Dylan Farrow wants to know when #MeToo will reach Woody Allen

Allen's adopted daughter, and alleged victim, lances into the double standard that keeps the director employed

By Rachel Leah

Published December 7, 2017 1:14PM (EST)

Woody Allen (Getty/Andreas Rentz)
Woody Allen (Getty/Andreas Rentz)

In a new op-ed for the Los Angeles Times, Dylan Farrow, Woody Allen's adopted daughter, asks the pointed question: "Why has the #MeToo revolution spared Woody Allen?"

In the article, she speaks of the alleged abuse she says she experienced at the hands of Allen. Farrow claims that when she was seven, Allen sexually assaulted her. As Farrow says, despite the fact that her story never wavered over the past two decades, the director's career has not suffered in comparison to that of Harvey Weinstein. Allen has always denied the allegations.

"It is a testament to Allen’s public relations team and his lawyers that few know these simple facts," Farrow writes. "It also speaks to the forces that have historically protected men like Allen: the money and power deployed to make the simple complicated, to massage the story."

In a particularly persuasive moment, Farrow compares the comments made by actors about Harvey Weinstein to those made about Allen.

When speaking about Weinstein, Blake Lively said, "It’s important that women are furious right now. It's important that there is an uprising. It's important that we don't stand for this and that we don't focus on one or two or three or four stories, it's important that we focus on humanity in general and say, 'This is unacceptable.'" But when it came to Allen, she changed her tune. "It’s very dangerous to factor in things you don't know anything about. I could [only] know my experience," she said. Farrow also included contrasting quotes from Kate Winslet and Greta Gerwig on the two men, to further highlight the disparity.

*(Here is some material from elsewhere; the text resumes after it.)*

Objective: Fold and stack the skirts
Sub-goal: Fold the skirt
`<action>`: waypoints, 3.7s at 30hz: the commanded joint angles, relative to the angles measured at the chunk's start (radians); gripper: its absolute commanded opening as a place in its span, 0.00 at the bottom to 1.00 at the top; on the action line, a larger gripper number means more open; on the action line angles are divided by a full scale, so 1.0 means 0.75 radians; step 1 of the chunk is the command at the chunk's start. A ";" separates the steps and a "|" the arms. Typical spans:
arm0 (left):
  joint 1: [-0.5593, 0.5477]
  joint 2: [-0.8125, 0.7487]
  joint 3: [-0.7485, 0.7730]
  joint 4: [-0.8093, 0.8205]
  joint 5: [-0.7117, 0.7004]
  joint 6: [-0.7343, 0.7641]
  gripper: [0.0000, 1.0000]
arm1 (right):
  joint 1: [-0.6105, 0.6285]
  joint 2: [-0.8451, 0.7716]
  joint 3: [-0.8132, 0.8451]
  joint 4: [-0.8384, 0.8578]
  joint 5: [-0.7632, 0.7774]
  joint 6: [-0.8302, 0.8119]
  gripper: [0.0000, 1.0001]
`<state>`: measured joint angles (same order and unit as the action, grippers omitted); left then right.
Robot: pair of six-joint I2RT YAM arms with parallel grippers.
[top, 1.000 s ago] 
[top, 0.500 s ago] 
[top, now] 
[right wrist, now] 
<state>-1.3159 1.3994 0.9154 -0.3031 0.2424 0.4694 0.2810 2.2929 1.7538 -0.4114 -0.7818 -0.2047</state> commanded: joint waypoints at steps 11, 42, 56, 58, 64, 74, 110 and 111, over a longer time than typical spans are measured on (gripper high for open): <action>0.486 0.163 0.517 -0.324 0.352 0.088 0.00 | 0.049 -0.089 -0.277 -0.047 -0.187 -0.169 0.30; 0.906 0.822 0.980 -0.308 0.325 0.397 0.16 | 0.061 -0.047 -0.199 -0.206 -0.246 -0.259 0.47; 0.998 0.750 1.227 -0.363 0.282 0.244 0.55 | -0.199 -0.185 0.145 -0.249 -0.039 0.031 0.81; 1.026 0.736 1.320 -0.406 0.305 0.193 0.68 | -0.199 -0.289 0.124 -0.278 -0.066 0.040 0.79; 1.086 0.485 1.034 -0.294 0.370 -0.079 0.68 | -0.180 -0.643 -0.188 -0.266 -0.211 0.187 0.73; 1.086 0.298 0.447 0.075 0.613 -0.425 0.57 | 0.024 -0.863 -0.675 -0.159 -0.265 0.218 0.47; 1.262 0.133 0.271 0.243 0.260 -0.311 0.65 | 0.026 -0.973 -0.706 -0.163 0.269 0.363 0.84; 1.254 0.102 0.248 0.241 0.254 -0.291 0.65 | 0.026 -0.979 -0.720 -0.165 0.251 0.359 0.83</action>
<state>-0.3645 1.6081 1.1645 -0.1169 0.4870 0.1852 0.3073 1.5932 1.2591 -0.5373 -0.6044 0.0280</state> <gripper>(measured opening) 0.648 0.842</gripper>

Farrow argues, even beyond the alleged abuse, the ways in which both Hollywood power players mobilized their responses to allegations of assault is markedly similar. "In 1997, Connecticut Magazine reported that Allen’s legal team had hired private investigators, including ones assigned to find damaging information on law enforcement officials working the sex-abuse case," she writes, describing "defense-through-intimidation techniques" similar to those The New Yorker and The New York Times have recently ascribed to Weinstein.

"It isn’t just power that allows men accused of sexual abuse to keep their careers and their secrets," Farrow concludes. "It is also our collective choice to see simple situations as complicated and obvious conclusions as a matter of 'who can say'? The system worked for Harvey Weinstein for decades. It works for Woody Allen still."

In 2014, Farrow wrote an open letter in The New York Times alleging many of the same things. "Woody Allen is a living testament to the way our society fails the survivors of sexual assault and abuse," she said. "So imagine your seven-year-old daughter being led into an attic by Woody Allen. Imagine she spends a lifetime stricken with nausea at the mention of his name. Imagine a world that celebrates her tormenter."

Allen's latest movie, "Wonder Wheel," premiered on December 1 and is distributed through Amazon Studios. The film deal comes after Amazon reportedly paid $80 million "to lure Woody Allen to TV for "Crisis in Six Scenes," starring Miley Cyrus, Elaine May and himself, according to the Hollywood Reporter.